* Task to complete:
Look below for the line with "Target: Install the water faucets" and the line with "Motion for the". Copy exactly those two lines and every line between, but not the pictures.

* Supplied information:
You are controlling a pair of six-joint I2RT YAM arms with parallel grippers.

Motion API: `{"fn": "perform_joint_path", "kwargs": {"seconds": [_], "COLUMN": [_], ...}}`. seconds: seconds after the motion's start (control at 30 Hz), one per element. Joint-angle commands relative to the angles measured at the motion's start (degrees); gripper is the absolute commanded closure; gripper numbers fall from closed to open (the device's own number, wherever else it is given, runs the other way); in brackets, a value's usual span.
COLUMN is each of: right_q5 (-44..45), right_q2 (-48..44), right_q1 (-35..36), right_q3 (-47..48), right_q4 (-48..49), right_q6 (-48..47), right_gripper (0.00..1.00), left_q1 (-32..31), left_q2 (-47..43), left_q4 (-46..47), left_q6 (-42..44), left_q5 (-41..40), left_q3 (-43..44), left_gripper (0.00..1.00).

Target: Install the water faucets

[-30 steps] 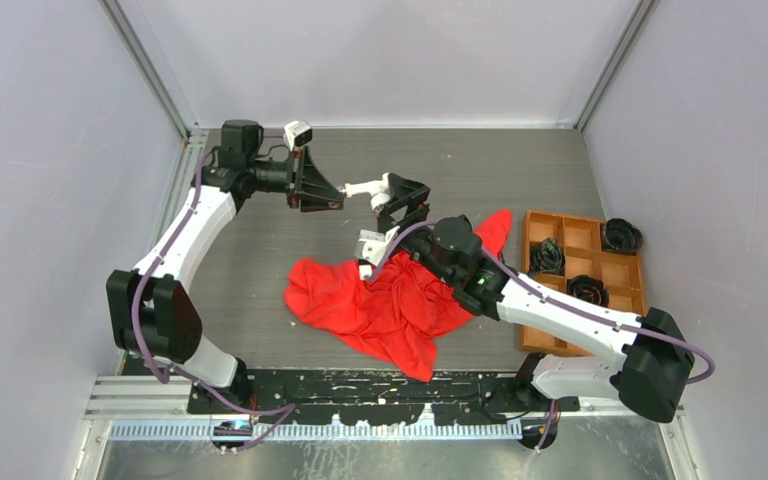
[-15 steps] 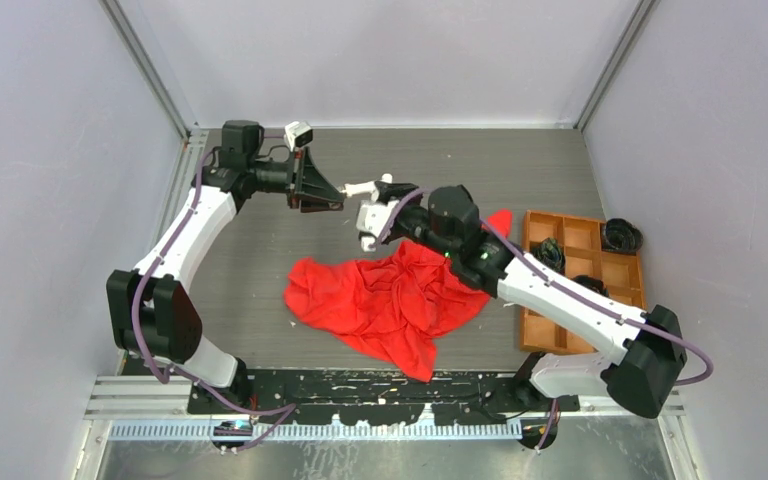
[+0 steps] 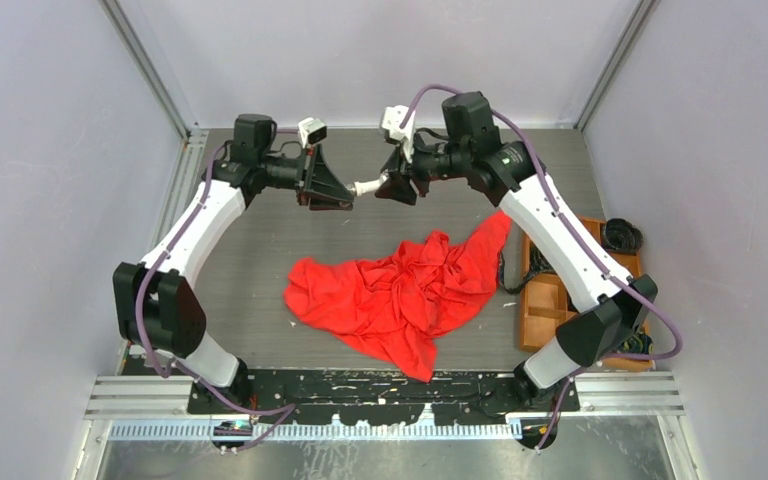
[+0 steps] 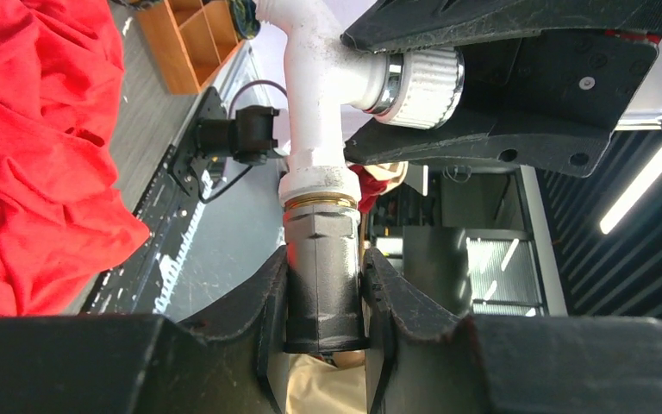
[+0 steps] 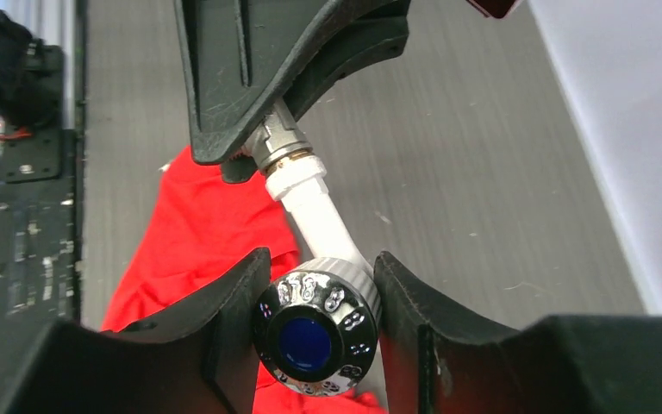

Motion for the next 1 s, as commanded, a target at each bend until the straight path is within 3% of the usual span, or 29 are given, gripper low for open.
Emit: {"fn": "perform_joint_path", "kwargs": {"seconds": [0.0,0.03,0.13,0.27,0.33,0.47,0.6,0.83,0.97], "right_q5": [-20.1,-21.7,-24.2,-18.6,-16.5,-6.5,-1.0,-4.3,-3.6], "right_q2": [-0.7,-0.8,-1.6,-5.2,-9.0,-17.4,-22.5,-33.5,-30.7], "right_q1": [-1.7,-2.2,-3.7,-4.1,-4.2,-4.5,-5.4,-5.4,-5.4], "right_q3": [2.6,2.5,0.6,-3.0,-6.4,-15.3,-22.1,-52.6,-49.3], "right_q4": [-15.1,-15.2,-10.4,4.2,10.4,20.7,29.6,70.6,68.1], "right_q6": [6.5,7.3,13.9,26.5,26.6,25.4,27.2,18.4,16.1], "right_gripper": [0.69,0.66,0.33,0.15,0.02,0.00,0.00,0.00,0.00], "left_q1": [0.6,0.6,0.7,0.6,0.7,0.6,0.7,-0.4,-0.8], "left_q2": [0.6,0.8,1.3,1.4,1.1,-0.2,-1.2,-1.9,-2.2], "left_q4": [7.8,8.2,8.7,12.1,18.2,30.8,33.5,33.5,33.5], "left_q6": [0.6,0.6,0.5,-3.2,-8.2,-20.5,-23.1,-23.4,-23.4], "left_q5": [0.3,0.3,0.3,0.9,1.4,1.7,1.9,2.4,2.2], "left_q3": [4.4,4.8,5.5,5.4,4.0,0.2,-0.3,-0.4,-0.9], "left_gripper": [1.00,1.00,1.00,1.00,1.00,1.00,1.00,1.00,1.00]}}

* Answer section:
Target: Install the water faucets

[-30 steps] 
[-15 steps] 
[+0 steps] 
[+0 steps] 
[+0 steps] 

Motion for the next 1 s, as commanded, a target at each bend until the straight path is within 3% of the usual span, or 29 are given, gripper low for open.

This exercise is now complete.